– Przebudzenie się zaskrońców z trwającego zwykle do końca marca lub początków kwietnia snu zimowego to jedna z oznak przyjścia wiosny – wyjaśnia rzecznik Regionalnej Dyrekcji Lasów Państwowych w Olsztynie Adam Pietrzak.
Jednego z pierwszych zaobserwowanych w tym roku w regionie zaskrońców sfotografowali leśnicy z nadleśnictwa Susz. Właśnie na wiosnę mamy największą szansę na spotkanie węży, gdy wygrzewają się na słońcu, żeby podnieść temperaturę ciała po zimowaniu.
Jak mówi Adam Pietrzak, w kwietniu i maju, gdy zaskrońce zaczynają gody, w nasłonecznionych miejscach można zaobserwować nawet kłębowiska splecionych ze sobą węży.

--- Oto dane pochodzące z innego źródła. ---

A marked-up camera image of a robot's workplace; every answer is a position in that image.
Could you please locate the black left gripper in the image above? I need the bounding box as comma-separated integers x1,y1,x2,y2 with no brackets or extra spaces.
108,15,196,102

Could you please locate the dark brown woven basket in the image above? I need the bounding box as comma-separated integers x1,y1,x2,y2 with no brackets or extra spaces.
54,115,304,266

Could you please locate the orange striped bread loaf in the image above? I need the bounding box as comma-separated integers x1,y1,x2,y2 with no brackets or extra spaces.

W Polsce zaskroniec zwyczajny należy do najpospolitszych gatunków węży i jest pod ochroną. Lubi przebywać na obszarach podmokłych, bagnistych, niedaleko jezior, na skrajach liściastych lasów. Żywi się zwykle żabami, rybami i małymi gryzoniami.
Zaskrońce są niejadowite i niegroźne dla człowieka. Samica zaskrońca może osiągnąć długość do 1,5 metra, a samce są mniejsze. Swoją nazwę zawdzięczają dwóm żółtym, otoczonym czarną obwódką, plamom z tyłu głowy, tj. „za skroniami”.